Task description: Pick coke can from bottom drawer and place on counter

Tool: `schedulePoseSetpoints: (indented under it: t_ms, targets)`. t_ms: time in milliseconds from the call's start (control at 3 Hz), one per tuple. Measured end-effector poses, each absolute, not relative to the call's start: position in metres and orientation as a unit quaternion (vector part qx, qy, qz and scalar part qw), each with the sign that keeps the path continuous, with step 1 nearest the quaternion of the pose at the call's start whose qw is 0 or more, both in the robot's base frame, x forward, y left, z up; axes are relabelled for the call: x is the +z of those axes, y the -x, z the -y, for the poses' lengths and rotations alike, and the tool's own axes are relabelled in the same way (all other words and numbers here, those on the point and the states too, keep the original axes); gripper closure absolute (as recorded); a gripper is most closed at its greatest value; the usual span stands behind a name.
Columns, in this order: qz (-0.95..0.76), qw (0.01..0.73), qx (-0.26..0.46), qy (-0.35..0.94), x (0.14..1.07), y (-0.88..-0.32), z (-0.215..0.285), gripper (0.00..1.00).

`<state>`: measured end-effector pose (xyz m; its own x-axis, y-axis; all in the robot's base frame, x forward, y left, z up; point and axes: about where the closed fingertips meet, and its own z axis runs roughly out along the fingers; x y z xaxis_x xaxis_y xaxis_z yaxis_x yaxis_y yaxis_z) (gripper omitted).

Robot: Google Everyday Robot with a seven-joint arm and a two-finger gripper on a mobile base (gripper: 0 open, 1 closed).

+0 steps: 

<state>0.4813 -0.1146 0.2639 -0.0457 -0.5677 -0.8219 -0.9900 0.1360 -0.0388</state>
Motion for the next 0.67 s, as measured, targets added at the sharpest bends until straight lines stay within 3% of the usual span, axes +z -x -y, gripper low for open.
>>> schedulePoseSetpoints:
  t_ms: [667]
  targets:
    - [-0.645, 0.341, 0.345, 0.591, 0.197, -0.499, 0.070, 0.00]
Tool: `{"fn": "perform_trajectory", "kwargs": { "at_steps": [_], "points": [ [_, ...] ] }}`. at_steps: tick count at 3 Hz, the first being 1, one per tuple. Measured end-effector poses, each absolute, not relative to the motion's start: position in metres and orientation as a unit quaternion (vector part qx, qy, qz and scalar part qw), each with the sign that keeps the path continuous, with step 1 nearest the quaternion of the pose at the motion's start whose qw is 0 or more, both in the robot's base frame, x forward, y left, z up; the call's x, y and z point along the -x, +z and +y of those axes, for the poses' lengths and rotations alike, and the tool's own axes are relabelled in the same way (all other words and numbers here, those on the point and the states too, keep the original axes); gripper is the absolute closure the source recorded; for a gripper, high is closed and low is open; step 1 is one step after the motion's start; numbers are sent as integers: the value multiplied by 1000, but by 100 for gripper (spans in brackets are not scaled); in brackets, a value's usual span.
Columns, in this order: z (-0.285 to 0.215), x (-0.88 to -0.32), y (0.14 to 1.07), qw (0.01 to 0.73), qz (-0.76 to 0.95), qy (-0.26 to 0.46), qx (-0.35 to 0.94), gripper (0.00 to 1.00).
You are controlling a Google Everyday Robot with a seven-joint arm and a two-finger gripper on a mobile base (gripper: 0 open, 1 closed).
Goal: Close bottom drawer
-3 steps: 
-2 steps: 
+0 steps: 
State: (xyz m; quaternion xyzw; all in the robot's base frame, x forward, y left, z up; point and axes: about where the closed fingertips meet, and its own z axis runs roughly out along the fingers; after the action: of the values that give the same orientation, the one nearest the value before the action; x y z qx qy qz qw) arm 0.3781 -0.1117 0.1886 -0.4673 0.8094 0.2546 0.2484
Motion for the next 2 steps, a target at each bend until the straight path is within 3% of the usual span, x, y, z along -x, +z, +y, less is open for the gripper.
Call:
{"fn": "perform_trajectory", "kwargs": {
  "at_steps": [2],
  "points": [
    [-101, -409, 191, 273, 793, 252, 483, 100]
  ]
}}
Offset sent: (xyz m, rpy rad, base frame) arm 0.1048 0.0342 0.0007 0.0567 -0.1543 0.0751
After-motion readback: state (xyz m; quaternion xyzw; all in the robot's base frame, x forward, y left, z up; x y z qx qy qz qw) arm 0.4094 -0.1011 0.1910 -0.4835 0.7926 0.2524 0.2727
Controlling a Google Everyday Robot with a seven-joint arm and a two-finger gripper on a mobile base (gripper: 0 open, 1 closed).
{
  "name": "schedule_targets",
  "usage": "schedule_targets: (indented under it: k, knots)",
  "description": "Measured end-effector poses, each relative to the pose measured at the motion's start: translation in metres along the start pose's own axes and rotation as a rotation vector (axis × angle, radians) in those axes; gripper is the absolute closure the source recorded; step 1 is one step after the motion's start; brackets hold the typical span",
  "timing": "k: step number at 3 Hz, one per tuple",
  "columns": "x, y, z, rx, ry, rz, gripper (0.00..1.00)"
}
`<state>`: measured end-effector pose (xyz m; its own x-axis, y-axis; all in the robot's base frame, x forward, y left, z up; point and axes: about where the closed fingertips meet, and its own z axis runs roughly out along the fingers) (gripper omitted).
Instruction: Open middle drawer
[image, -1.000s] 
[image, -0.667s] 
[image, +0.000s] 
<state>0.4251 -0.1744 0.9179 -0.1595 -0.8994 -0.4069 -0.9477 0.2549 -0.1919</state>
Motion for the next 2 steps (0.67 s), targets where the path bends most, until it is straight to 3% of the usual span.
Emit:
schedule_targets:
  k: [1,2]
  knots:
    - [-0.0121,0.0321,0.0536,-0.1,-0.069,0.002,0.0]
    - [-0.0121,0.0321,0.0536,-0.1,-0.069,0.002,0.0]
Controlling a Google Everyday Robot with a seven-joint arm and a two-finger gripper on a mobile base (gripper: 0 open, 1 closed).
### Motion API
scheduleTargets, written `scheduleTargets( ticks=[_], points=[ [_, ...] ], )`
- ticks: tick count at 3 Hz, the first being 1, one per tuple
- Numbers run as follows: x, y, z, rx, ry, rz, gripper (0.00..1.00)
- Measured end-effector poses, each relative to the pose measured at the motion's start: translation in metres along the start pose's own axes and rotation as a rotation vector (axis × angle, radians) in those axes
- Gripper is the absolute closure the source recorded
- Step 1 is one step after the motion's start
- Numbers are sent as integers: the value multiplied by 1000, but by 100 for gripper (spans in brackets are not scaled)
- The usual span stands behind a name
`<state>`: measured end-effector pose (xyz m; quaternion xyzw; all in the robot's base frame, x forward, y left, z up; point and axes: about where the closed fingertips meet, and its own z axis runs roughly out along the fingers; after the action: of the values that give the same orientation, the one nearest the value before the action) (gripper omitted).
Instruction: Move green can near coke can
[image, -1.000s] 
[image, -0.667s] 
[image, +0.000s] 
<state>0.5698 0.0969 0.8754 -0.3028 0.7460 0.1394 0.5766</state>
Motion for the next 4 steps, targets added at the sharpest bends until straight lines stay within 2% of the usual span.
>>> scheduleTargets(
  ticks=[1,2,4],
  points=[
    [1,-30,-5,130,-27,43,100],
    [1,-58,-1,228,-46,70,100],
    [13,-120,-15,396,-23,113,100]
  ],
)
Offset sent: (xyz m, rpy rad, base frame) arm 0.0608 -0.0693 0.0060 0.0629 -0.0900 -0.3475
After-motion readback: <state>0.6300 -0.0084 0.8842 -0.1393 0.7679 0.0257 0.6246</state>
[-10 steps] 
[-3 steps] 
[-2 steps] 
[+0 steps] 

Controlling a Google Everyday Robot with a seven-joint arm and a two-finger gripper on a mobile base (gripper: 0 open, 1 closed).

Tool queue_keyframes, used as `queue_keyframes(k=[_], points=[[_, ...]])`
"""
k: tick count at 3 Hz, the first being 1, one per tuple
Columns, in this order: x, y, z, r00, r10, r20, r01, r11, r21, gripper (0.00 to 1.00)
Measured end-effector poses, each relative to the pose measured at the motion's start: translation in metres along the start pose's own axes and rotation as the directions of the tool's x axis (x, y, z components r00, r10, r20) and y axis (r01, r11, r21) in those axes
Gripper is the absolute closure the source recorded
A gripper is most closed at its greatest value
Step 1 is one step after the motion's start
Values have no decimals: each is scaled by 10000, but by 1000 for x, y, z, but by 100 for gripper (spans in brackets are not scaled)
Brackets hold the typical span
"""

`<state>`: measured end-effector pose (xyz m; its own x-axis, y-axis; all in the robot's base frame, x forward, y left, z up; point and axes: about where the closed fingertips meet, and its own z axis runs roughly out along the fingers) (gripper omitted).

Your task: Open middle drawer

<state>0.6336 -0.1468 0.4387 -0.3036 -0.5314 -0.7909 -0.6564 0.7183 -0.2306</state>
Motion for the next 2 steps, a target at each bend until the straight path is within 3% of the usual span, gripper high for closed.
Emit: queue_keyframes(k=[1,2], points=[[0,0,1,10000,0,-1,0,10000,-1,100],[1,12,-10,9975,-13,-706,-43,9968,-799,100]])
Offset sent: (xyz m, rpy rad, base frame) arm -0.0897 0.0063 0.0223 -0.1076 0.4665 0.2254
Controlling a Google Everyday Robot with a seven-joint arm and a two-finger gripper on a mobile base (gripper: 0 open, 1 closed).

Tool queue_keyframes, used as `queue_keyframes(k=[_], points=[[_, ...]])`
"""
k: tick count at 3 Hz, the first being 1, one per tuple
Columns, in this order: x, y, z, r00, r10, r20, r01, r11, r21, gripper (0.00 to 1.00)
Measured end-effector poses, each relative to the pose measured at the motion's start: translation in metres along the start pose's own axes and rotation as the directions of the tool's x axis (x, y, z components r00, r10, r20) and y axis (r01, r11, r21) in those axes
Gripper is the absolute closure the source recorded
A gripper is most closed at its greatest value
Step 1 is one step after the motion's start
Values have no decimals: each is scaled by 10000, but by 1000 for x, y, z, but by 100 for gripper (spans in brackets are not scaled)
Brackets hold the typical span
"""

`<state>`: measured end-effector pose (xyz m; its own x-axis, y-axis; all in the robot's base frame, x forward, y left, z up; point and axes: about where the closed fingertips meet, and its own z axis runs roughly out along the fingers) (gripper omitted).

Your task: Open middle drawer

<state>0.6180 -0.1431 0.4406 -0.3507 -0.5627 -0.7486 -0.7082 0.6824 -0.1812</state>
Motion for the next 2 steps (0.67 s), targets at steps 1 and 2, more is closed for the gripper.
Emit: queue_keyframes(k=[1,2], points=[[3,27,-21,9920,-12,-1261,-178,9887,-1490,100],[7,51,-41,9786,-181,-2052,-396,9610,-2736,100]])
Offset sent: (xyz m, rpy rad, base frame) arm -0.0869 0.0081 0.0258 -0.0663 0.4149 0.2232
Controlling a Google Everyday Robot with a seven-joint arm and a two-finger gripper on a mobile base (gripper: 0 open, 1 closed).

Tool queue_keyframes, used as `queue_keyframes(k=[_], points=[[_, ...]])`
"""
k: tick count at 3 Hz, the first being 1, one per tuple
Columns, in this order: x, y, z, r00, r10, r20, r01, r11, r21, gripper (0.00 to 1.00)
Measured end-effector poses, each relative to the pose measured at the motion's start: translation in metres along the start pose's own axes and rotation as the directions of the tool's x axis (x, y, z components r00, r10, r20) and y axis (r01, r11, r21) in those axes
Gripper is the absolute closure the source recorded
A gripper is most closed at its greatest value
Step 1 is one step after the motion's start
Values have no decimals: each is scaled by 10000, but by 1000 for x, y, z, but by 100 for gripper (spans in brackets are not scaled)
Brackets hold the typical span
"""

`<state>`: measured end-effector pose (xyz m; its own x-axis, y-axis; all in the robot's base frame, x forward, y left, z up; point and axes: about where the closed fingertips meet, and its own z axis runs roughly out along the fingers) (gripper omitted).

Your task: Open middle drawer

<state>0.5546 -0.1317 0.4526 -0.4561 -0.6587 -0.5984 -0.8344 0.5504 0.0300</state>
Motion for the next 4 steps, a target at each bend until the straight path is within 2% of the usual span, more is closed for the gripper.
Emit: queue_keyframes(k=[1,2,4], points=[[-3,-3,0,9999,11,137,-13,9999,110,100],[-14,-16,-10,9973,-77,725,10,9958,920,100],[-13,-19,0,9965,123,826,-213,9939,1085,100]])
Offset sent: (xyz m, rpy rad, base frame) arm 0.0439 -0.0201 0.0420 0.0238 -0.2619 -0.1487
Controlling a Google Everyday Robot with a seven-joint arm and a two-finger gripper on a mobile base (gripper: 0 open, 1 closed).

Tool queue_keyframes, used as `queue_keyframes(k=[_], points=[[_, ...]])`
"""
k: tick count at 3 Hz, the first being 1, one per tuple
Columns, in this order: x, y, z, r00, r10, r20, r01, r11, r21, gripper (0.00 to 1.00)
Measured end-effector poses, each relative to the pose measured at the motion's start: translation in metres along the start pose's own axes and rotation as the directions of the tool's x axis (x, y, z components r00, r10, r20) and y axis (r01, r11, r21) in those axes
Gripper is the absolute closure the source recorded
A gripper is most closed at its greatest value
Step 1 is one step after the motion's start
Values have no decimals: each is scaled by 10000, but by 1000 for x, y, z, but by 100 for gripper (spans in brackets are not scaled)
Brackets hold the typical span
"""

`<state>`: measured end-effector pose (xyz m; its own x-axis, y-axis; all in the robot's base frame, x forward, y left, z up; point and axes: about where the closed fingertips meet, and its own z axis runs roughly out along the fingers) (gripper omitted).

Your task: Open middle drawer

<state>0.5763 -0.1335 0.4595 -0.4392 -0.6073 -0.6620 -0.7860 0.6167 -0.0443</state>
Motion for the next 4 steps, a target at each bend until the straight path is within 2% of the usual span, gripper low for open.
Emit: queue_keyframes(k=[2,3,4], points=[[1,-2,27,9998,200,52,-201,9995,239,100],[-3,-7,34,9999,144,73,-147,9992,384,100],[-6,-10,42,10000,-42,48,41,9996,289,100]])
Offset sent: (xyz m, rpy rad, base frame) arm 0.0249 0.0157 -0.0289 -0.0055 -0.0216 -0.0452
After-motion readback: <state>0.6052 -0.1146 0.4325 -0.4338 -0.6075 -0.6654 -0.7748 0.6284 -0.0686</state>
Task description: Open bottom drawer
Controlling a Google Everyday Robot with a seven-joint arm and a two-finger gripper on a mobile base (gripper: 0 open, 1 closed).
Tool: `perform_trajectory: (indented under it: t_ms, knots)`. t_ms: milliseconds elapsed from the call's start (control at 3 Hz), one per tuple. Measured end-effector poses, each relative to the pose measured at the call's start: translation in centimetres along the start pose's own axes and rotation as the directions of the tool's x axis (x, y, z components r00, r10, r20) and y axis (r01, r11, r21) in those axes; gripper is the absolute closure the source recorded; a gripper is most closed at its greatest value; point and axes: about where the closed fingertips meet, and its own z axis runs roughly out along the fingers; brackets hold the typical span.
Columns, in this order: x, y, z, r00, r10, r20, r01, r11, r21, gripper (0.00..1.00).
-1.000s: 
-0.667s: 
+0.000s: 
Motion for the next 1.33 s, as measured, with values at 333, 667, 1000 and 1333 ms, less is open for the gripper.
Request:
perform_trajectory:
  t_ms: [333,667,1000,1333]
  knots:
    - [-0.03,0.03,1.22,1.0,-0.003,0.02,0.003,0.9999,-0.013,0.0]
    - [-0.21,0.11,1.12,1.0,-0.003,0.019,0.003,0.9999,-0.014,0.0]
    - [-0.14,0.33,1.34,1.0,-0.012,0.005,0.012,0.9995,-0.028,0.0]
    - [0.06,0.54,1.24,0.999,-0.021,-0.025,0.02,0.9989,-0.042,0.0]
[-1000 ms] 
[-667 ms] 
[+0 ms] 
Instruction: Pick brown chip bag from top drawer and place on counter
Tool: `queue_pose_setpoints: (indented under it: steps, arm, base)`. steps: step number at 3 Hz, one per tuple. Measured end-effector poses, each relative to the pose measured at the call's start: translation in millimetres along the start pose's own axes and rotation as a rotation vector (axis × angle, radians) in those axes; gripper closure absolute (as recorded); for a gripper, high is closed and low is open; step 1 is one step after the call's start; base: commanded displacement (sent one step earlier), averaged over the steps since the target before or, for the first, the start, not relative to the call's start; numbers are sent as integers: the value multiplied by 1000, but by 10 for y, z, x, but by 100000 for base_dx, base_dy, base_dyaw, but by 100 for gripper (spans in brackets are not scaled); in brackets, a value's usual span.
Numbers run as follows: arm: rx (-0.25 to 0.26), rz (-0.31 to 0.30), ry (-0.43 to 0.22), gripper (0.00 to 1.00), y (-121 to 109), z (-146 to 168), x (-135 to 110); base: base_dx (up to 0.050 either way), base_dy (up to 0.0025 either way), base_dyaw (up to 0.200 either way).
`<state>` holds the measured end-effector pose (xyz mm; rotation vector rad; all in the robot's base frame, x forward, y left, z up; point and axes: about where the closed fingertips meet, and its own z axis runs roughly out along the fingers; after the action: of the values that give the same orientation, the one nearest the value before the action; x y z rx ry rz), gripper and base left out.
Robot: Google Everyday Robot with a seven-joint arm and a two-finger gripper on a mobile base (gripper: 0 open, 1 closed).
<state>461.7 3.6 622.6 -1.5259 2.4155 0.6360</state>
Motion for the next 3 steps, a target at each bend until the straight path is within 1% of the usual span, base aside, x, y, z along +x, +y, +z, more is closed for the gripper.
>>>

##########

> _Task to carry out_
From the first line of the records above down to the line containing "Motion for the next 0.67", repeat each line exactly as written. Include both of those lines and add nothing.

> _Response area_
Task description: Pick coke can from bottom drawer and place on counter

Tool: `schedulePoseSetpoints: (indented under it: t_ms, targets)`. t_ms: time in milliseconds from the call's start (control at 3 Hz), one per tuple. Measured end-effector poses, each absolute, not relative to the call's start: position in metres and orientation as a unit quaternion (vector part qx, qy, qz and scalar part qw), each with the sign that keeps the path continuous, with step 1 nearest the quaternion of the pose at the call's start whose qw is 0 or more, both in the robot's base frame, x forward, y left, z up; axes are relabelled for the call: x is the +z of those axes, y the -x, z the -y, for the poses' lengths and rotations alike, and the tool's own axes are relabelled in the same way (all other words and numbers here, those on the point and the states too, keep the original axes); gripper closure absolute (as recorded); a gripper is most closed at its greatest value; the usual span stands behind a name.
Columns, in this order: qz (-0.95..0.76), qw (0.01..0.73), qx (-0.26..0.46), qy (-0.35..0.94), x (0.14..1.07), y (-0.88..-0.32), z (-0.215..0.285), gripper (0.00..1.00).

`<state>`: measured end-effector pose (xyz m; its own x-axis, y-axis; all in the robot's base frame, x forward, y left, z up; point and axes: about where the closed fingertips meet, and its own z axis runs roughly out along the fingers; x y z xaxis_x xaxis_y xaxis_z yaxis_x yaxis_y yaxis_z) (gripper omitted).

Robot: Google Everyday Robot with a seven-joint arm and a two-finger gripper on a mobile base (gripper: 0 open, 1 closed).

+0 steps: 

<state>0.4813 -0.1146 0.2639 -0.0457 -0.5677 -0.8219 -0.9900 0.1360 -0.0388</state>
Motion for the next 0.67 s, as measured, targets added at the sharpest bends until straight lines stay within 3% of the usual span, axes +z -x -y, gripper low for open.

No further output is expected for this exercise.